I need each line of the entries below that includes the string "finger".

(Records excerpted from a collection)
┌──

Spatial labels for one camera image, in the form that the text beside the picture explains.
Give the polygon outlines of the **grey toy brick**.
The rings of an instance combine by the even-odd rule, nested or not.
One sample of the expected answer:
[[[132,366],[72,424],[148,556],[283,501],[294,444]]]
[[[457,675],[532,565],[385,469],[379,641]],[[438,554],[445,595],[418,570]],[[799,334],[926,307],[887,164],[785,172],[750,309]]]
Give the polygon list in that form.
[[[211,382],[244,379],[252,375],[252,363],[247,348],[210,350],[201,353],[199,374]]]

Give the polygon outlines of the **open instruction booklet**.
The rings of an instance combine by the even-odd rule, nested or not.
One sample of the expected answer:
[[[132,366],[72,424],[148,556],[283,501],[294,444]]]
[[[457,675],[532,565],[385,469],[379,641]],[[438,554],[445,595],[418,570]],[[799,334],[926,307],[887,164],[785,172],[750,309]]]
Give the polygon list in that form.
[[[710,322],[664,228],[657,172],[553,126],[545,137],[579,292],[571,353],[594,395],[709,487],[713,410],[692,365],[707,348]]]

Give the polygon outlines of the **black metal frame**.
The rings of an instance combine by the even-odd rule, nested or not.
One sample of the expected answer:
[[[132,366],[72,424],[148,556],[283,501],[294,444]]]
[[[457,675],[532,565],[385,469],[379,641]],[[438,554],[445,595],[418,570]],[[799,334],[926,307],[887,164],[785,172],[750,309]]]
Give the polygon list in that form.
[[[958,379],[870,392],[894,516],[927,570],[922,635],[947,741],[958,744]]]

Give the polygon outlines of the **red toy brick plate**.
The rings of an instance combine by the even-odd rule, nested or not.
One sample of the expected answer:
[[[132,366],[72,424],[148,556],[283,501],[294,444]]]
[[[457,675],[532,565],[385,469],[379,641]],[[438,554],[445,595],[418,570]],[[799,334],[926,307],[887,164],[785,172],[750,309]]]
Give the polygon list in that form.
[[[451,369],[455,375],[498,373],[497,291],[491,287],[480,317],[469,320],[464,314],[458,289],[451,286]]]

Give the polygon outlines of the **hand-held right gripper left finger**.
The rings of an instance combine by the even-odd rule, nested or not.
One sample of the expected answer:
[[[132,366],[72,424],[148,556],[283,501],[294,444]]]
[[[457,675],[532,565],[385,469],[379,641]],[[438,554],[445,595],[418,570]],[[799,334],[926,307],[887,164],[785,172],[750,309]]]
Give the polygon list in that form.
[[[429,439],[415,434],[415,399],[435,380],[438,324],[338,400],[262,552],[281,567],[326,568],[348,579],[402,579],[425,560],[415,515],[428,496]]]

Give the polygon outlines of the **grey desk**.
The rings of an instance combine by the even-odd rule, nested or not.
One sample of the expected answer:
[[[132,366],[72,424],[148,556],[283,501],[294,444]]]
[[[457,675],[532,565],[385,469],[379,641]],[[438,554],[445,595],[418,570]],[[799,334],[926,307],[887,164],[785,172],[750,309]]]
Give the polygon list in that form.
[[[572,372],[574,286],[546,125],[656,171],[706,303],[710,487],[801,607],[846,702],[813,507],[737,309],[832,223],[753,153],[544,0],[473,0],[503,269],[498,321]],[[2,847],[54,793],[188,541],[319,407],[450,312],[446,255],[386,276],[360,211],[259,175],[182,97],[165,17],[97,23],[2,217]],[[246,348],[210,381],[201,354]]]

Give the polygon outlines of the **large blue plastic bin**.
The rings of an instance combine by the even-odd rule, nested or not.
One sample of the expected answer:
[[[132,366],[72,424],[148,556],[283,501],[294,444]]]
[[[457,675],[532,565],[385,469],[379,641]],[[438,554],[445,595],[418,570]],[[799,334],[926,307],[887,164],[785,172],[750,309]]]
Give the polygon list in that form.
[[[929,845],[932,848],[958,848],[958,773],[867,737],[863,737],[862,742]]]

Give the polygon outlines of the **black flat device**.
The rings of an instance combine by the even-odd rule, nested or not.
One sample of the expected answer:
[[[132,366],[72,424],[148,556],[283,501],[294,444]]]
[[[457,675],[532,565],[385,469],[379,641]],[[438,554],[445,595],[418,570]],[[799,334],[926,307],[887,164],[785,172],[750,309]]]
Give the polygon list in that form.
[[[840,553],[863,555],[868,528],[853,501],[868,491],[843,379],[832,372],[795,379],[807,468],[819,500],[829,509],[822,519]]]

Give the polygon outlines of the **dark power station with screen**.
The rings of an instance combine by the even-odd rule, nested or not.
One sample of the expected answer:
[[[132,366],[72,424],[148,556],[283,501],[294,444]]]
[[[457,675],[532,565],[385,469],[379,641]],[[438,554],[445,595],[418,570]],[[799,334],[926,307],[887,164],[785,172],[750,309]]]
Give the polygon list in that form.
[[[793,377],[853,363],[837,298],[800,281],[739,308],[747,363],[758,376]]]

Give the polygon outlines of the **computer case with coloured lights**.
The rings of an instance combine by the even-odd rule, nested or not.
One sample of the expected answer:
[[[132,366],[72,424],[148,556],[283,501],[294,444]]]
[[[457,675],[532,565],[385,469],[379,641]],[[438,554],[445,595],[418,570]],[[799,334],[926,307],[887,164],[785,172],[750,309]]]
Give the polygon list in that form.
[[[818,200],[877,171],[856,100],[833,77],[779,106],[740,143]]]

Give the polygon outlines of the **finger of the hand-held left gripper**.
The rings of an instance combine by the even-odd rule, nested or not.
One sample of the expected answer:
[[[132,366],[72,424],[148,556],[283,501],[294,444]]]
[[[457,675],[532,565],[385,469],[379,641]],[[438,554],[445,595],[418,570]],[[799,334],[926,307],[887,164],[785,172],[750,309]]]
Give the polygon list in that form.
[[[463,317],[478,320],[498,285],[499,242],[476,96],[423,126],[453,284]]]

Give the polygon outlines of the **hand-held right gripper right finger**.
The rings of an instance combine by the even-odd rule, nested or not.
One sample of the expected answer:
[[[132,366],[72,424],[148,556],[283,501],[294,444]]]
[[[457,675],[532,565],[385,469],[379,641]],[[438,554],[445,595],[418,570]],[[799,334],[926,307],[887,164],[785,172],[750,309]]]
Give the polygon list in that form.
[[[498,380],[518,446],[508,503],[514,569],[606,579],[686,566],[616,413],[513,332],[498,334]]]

└──

• [Answer section]
Give the polygon outlines of the **hand-held right gripper left finger**.
Give the polygon outlines of the **finger of the hand-held left gripper**.
Give the polygon outlines of the **hand-held right gripper right finger**.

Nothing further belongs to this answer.